__What to produce__: Omit the pictures and print exactly the lines of the listing below, starting at the first and ending at the line containing "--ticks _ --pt".

__Stored data__:
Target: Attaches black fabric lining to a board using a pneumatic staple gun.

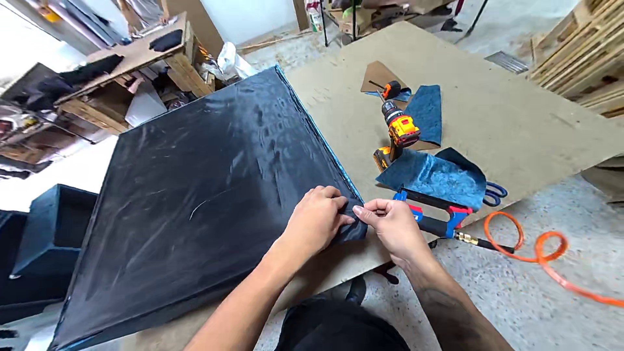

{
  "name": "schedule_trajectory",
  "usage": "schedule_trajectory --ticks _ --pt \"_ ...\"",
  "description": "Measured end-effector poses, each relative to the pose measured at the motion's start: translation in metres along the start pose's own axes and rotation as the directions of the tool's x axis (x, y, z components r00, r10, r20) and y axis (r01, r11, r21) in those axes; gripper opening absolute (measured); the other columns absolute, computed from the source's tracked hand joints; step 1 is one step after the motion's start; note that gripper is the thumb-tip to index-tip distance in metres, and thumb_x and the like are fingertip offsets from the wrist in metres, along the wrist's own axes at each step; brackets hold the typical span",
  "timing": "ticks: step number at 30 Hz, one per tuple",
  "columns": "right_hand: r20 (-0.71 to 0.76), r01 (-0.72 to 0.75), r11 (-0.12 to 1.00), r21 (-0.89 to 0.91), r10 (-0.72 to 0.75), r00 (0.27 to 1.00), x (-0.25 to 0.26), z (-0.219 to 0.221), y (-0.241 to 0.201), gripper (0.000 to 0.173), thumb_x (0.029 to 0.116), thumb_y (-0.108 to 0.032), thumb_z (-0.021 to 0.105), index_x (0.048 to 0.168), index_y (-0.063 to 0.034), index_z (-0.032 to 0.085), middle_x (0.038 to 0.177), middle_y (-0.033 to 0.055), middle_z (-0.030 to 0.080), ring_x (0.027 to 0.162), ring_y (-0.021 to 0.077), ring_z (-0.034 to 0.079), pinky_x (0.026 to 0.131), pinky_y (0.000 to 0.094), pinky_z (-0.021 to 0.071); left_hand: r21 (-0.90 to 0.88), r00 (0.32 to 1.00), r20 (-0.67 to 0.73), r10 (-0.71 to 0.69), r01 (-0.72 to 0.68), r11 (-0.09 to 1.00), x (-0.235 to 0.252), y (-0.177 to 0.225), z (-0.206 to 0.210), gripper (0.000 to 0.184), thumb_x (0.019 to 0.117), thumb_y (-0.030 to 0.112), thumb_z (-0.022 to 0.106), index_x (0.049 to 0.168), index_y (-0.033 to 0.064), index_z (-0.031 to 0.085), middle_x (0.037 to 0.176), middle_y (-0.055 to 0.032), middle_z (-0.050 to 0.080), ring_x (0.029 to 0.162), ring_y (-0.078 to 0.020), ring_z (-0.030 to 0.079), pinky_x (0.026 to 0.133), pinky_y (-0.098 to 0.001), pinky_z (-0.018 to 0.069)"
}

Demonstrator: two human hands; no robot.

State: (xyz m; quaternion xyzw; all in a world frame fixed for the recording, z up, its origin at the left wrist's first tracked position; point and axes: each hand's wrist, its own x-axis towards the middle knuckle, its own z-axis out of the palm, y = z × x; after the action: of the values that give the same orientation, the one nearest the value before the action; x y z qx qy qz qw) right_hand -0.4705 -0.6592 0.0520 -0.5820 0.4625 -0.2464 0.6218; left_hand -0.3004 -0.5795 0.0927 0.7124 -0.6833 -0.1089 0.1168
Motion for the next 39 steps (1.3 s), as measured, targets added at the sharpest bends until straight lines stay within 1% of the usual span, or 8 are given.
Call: schedule_trajectory --ticks 5,10,16,21,25,33,36,39 --pt "0.013 0.242 0.947 -0.211 -0.245 0.969 0.018 -0.006 -0.002 0.013 0.0805 -0.024 0.089 0.083 -0.0194 0.077 0.089 -0.003 0.072 0.085 0.0173 0.065 0.072 0.0412 0.0538 0.002 0.989 -0.143 -0.024 0.025 1.0 0.005 -0.003 0.015 0.016 0.0976 0.027 0.069 0.097 0.0148 0.08 0.101 -0.0018 0.071 0.103 -0.0199 0.066 0.093 -0.0414 0.0556" --pt "0.267 0.493 0.719 -0.49 -0.415 0.87 0.035 -0.023 -0.033 0.045 0.0824 -0.034 0.087 0.122 -0.024 0.069 0.086 -0.0084 0.072 0.071 0.0092 0.068 0.063 0.0332 0.0611 -0.037 0.97 -0.241 -0.019 0.01 0.999 0.002 -0.005 0.018 0.012 0.0959 0.018 0.069 0.095 0.0109 0.078 0.094 -0.0049 0.071 0.099 -0.0216 0.068 0.091 -0.0408 0.0571" --pt "0.195 0.311 0.717 -0.624 -0.242 0.951 0.026 -0.02 -0.055 0.044 0.0774 -0.03 0.092 0.115 -0.0214 0.072 0.071 -0.0051 0.074 0.06 0.0142 0.071 0.06 0.0417 0.0634 -0.139 0.996 -0.058 -0.069 0.06 0.988 -0.008 0.0 -0.005 0.03 0.0937 0.039 0.074 0.107 0.0114 0.076 0.104 -0.0035 0.072 0.102 -0.0205 0.068 0.094 -0.0426 0.056" --pt "0.039 0.085 0.981 -0.172 -0.079 0.996 0.007 -0.015 -0.027 0.039 0.0748 -0.009 0.091 0.11 -0.0083 0.074 0.074 0.0093 0.075 0.061 0.0215 0.07 0.059 0.0341 0.061 -0.111 0.996 -0.064 -0.058 0.05 0.993 -0.046 0.001 0.002 0.053 0.0924 0.054 0.069 0.128 0.0144 0.068 0.134 -0.0022 0.063 0.128 -0.0209 0.057 0.11 -0.0424 0.0468" --pt "0.083 -0.047 0.997 0.066 0.042 0.996 0.008 -0.017 -0.012 0.033 0.08 -0.002 0.085 0.11 0.0 0.071 0.075 0.0155 0.072 0.063 0.0186 0.066 0.061 0.0298 0.0553 -0.057 0.978 -0.208 -0.027 0.015 0.998 -0.04 -0.004 0.019 0.041 0.106 0.047 0.049 0.121 0.016 0.072 0.127 0.0004 0.066 0.125 -0.0171 0.06 0.111 -0.0394 0.0468" --pt "0.2 -0.055 0.996 0.065 0.041 0.979 0.019 -0.016 -0.022 0.031 0.084 0.002 0.079 0.113 -0.0046 0.069 0.078 0.0158 0.073 0.065 0.0169 0.065 0.064 0.0286 0.0527 0.059 0.982 -0.187 -0.01 0.022 0.998 -0.015 -0.006 0.024 0.028 0.1021 0.038 0.06 0.108 0.0174 0.078 0.112 0.0005 0.069 0.115 -0.0174 0.062 0.106 -0.0372 0.0482" --pt "0.215 -0.049 0.999 -0.016 0.051 0.975 0.018 -0.019 -0.027 0.032 0.0891 -0.005 0.076 0.12 -0.0064 0.067 0.077 0.0155 0.072 0.062 0.0181 0.064 0.061 0.0294 0.0527 0.006 0.964 -0.265 0.019 -0.018 1.0 -0.011 -0.01 0.03 0.024 0.1015 0.031 0.062 0.093 0.0165 0.079 0.096 0.0019 0.069 0.101 -0.0155 0.065 0.097 -0.0343 0.0521" --pt "0.093 0.125 0.913 -0.388 -0.096 0.991 0.02 -0.02 -0.032 0.042 0.0829 -0.044 0.084 0.112 -0.0164 0.072 0.07 0.0019 0.072 0.057 0.0145 0.066 0.054 0.0309 0.056 -0.094 0.941 -0.338 -0.001 -0.032 0.995 -0.011 -0.01 0.035 0.026 0.103 0.027 0.059 0.09 0.0133 0.077 0.088 0.0005 0.067 0.093 -0.0157 0.066 0.089 -0.0321 0.0551"
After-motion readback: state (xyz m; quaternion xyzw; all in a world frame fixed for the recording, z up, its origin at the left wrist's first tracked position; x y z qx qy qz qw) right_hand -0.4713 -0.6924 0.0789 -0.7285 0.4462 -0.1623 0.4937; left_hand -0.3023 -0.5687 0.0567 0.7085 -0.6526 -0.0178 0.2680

__Exercise solution__:
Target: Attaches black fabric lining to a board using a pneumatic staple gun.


{
  "name": "schedule_trajectory",
  "usage": "schedule_trajectory --ticks _ --pt \"_ ...\"",

What came before is the finished answer.